Since user worklists are hidden within the workflow server and are not externally addressable, processes are only able to send work items to worklists that reside in the same workflow server. Thus, in order for a participant to participate in multiple workflows running on heterogeneous servers, she must have an identity and a worklist maintained separately inside each workflow server she wishes to receive work from. In addition, the workflow client application must now manage multiple client connections to each of these workflow servers in order to receive work (Figure 4). This is not a scaleable solution, since it overloads the client application with unnecessary functionality whenever a participant wishes to participate in a large number of workflow applications from different servers. Because of the complexity in the client, this architecture is not suitable for workflow participation using thin clients and tier-0 devices (personal digital assistants).

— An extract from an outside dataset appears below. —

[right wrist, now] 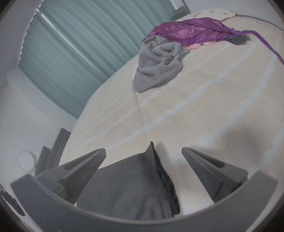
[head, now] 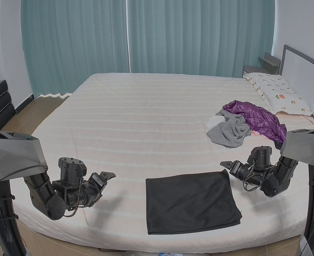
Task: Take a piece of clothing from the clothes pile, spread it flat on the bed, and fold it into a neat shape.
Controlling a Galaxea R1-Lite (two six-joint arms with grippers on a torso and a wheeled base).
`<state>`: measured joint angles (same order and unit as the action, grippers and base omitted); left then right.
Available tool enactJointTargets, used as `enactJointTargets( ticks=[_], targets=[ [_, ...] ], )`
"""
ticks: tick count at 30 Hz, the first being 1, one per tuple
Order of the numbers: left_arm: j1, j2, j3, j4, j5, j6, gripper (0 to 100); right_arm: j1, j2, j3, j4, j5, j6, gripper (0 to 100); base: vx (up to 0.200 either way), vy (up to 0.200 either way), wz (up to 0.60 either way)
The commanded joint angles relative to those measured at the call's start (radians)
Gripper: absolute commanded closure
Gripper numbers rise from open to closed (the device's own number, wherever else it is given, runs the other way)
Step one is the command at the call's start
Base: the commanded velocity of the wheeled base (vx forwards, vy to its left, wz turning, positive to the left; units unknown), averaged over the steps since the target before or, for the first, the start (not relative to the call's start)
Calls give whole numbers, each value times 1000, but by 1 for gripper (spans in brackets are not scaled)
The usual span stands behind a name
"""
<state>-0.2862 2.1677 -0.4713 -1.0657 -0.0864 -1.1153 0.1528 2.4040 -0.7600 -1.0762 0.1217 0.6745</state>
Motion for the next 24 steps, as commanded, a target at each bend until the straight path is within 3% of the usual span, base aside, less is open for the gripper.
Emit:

In effect, this architecture is analogous to a (hypothetical) electronic mail delivery architecture where recipients must explicitly connect to sender machines to collect their e-mail.

Figure 4: A dedicated connection to each Workflow Server

Disconnected operation is difficult

Even though work items are logically owned by the workflow participants, the WfMC architecture assigns the task of managing work items to the workflow server. Consequently, the participant interacts with a remotely located work item, and each interaction between the participant and an associated work item results in a remote access (usually an RPC). While this design has potential benefits when work items must implement some server-side functionality, it imposes severe constraints on disconnected workflow participation, since the network must be constantly available for the participant to do any work.

The WfMC standard also involves workflow servers in client-side application invocation, via the proposed Interface 3. For example, if a participant needs to invoke a local application such as a word processor as part of a work item, the workflow server that owns the work item must invoke the word processor on the participant's behalf on the participant's machine via the proposed Interface 3. The consequence of this intrusive approach is that participants can work only when directly connected to the workflow server - they cannot operate in a disconnected mode.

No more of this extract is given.